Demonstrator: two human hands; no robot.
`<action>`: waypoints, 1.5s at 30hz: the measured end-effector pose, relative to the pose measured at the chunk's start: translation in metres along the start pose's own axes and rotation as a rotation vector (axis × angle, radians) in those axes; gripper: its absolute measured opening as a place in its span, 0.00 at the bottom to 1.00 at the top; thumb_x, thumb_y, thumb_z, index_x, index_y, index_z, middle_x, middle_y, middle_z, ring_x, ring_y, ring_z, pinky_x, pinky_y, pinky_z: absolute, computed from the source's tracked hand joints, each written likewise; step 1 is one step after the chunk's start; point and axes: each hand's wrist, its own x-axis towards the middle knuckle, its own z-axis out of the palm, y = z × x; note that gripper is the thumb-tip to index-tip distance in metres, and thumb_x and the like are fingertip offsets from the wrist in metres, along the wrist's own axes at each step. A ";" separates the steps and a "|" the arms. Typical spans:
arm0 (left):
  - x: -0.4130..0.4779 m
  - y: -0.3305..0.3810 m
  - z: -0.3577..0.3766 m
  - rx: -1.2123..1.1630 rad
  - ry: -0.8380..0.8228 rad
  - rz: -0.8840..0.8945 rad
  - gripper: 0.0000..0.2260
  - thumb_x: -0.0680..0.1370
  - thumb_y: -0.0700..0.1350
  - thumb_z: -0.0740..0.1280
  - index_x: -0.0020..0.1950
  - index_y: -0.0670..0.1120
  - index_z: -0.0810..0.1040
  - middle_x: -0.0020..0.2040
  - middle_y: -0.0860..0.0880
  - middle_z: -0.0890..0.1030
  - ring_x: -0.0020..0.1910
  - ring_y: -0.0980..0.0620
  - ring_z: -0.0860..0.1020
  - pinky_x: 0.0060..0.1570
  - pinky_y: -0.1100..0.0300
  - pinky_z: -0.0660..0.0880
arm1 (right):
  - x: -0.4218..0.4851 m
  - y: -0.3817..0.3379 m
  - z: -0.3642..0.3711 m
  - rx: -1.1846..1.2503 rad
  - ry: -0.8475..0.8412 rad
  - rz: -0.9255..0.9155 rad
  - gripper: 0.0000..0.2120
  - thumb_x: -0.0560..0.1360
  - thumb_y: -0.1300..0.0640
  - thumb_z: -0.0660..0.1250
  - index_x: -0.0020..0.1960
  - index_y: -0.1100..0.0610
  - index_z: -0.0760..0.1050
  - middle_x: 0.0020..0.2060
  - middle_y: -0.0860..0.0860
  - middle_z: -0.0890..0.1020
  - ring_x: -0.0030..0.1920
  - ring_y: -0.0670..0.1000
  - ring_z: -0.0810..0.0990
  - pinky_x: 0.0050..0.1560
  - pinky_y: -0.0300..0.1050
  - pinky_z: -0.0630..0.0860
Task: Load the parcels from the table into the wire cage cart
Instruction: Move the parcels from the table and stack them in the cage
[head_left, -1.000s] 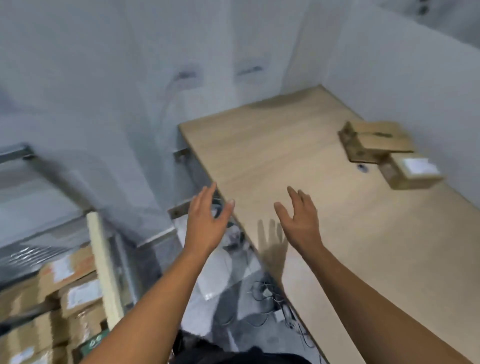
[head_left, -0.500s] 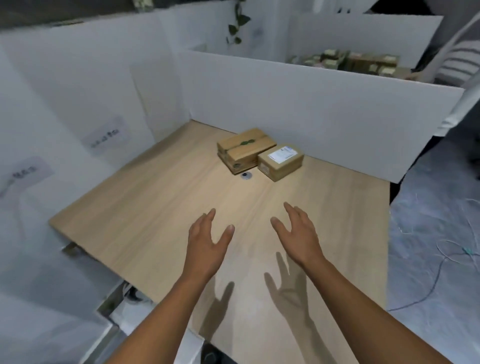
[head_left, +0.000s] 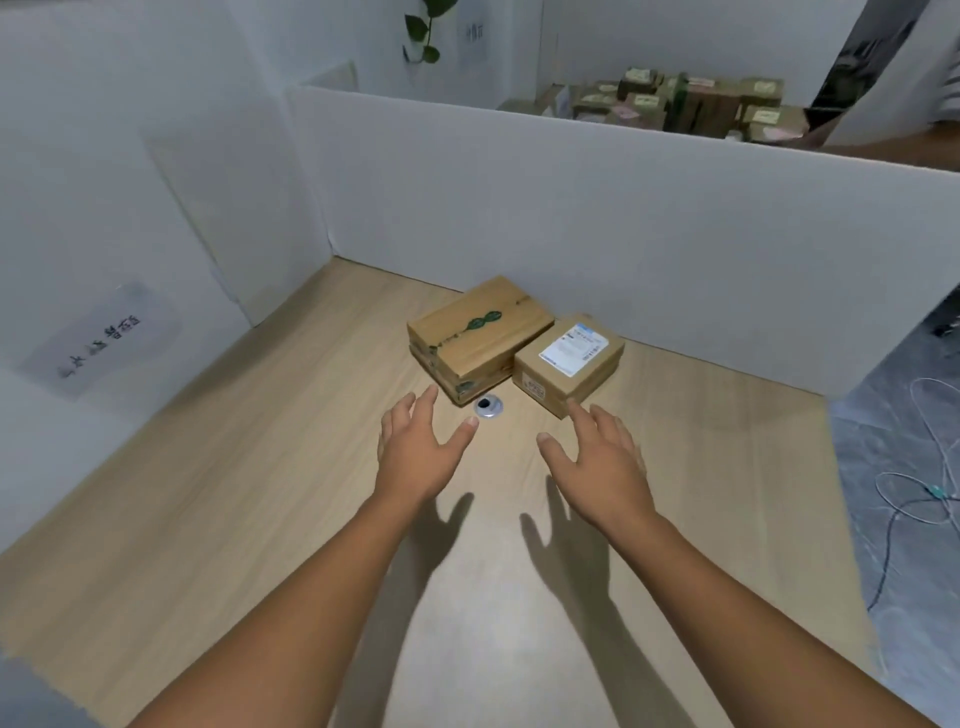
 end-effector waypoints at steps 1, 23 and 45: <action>0.029 -0.005 0.000 0.028 -0.007 0.001 0.35 0.79 0.67 0.63 0.83 0.56 0.58 0.82 0.45 0.59 0.81 0.46 0.53 0.79 0.45 0.57 | 0.020 -0.008 0.007 -0.018 0.001 0.001 0.32 0.83 0.35 0.55 0.83 0.45 0.57 0.83 0.51 0.59 0.83 0.54 0.52 0.82 0.59 0.52; 0.295 -0.076 0.047 0.198 -0.189 -0.015 0.50 0.65 0.77 0.70 0.82 0.60 0.57 0.73 0.44 0.62 0.76 0.43 0.61 0.75 0.46 0.64 | 0.203 -0.058 0.131 0.528 -0.092 0.240 0.31 0.83 0.40 0.61 0.83 0.47 0.59 0.78 0.47 0.67 0.79 0.51 0.65 0.71 0.45 0.62; -0.243 -0.122 -0.050 -0.951 0.348 -0.601 0.36 0.74 0.54 0.76 0.76 0.57 0.60 0.65 0.50 0.80 0.59 0.51 0.83 0.58 0.48 0.81 | -0.120 -0.054 0.113 0.599 -0.575 -0.236 0.36 0.76 0.48 0.77 0.78 0.36 0.62 0.63 0.35 0.68 0.62 0.32 0.72 0.66 0.41 0.73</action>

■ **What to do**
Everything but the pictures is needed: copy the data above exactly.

■ **Reply**
Demonstrator: two human hands; no robot.
`<action>`: waypoints, 1.5s at 30hz: the measured end-effector pose, relative to the pose measured at the chunk's start: translation in metres along the start pose's own axes and rotation as a rotation vector (axis × angle, radians) in those axes; gripper: its absolute measured opening as a place in its span, 0.00 at the bottom to 1.00 at the top; thumb_x, thumb_y, thumb_z, index_x, index_y, index_z, middle_x, middle_y, middle_z, ring_x, ring_y, ring_z, pinky_x, pinky_y, pinky_z: absolute, computed from the source's tracked hand joints, each written likewise; step 1 is one step after the chunk's start; point and axes: each hand's wrist, its own x-axis towards the middle knuckle, its own z-axis out of the palm, y = z × x; note that gripper is the thumb-tip to index-tip distance in metres, and thumb_x and the like are fingertip offsets from the wrist in metres, along the wrist's own axes at each step. A ";" separates the steps and a "|" the arms. Typical spans:
arm0 (left):
  - x: -0.4130..0.4779 m
  - y: -0.3305..0.3810 m
  - z: -0.3577..0.3766 m
  - rx: -1.2123..1.1630 rad
  - ry: -0.8380..0.8228 rad
  - rz: -0.8840..0.8945 rad
  - gripper: 0.0000..0.2260
  - thumb_x: -0.0680..0.1370
  - thumb_y: -0.0700..0.1350
  - thumb_z: -0.0740..0.1280
  - index_x: -0.0020..0.1950
  - index_y: -0.0670..0.1120
  - index_z: -0.0810..0.1040
  - middle_x: -0.0020..0.2040
  - middle_y: -0.0860..0.0880
  - middle_z: -0.0890..0.1030
  - ring_x: -0.0020..0.1910
  - ring_y: -0.0980..0.0620
  - ring_z: -0.0860..0.1020
  - pinky_x: 0.0060..0.1570
  - pinky_y: -0.1100..0.0300
  - pinky_z: -0.0660..0.0880
arm1 (right):
  - x: -0.4218..0.4851 m
  - y: -0.3817..0.3379 m
  - z: -0.3642..0.3711 m
  - rx: -1.1846..1.2503 rad
  - ry: -0.8475..0.8412 rad
  - rz: -0.9255..0.9155 rad
  - gripper: 0.0000..0.2120
  - thumb_x: -0.0560..0.1360
  - thumb_y: -0.1300..0.0640
  - thumb_z: -0.0660..0.1250
  - index_x: -0.0020..0.1960
  - index_y: -0.1100..0.0610
  - index_z: -0.0760..0.1050
  - middle_x: 0.0020..0.2060
  - middle_y: -0.0860..0.0860
  - middle_z: -0.0890..0.1020
  - ring_x: -0.0030..0.1920
  - ring_y: -0.0670..0.1000
  - ring_z: -0.0810..0.0990
  - pinky_x: 0.0050..0.1560
  - pinky_y: -0.0300..0.1050
  - pinky_z: -0.0630..0.0860
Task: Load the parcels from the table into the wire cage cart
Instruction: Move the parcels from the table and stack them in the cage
[head_left, -1.000s] 
[head_left, -0.500s] 
[head_left, +0.000s] 
 end-effector waypoints at steps 1, 23 and 45: <action>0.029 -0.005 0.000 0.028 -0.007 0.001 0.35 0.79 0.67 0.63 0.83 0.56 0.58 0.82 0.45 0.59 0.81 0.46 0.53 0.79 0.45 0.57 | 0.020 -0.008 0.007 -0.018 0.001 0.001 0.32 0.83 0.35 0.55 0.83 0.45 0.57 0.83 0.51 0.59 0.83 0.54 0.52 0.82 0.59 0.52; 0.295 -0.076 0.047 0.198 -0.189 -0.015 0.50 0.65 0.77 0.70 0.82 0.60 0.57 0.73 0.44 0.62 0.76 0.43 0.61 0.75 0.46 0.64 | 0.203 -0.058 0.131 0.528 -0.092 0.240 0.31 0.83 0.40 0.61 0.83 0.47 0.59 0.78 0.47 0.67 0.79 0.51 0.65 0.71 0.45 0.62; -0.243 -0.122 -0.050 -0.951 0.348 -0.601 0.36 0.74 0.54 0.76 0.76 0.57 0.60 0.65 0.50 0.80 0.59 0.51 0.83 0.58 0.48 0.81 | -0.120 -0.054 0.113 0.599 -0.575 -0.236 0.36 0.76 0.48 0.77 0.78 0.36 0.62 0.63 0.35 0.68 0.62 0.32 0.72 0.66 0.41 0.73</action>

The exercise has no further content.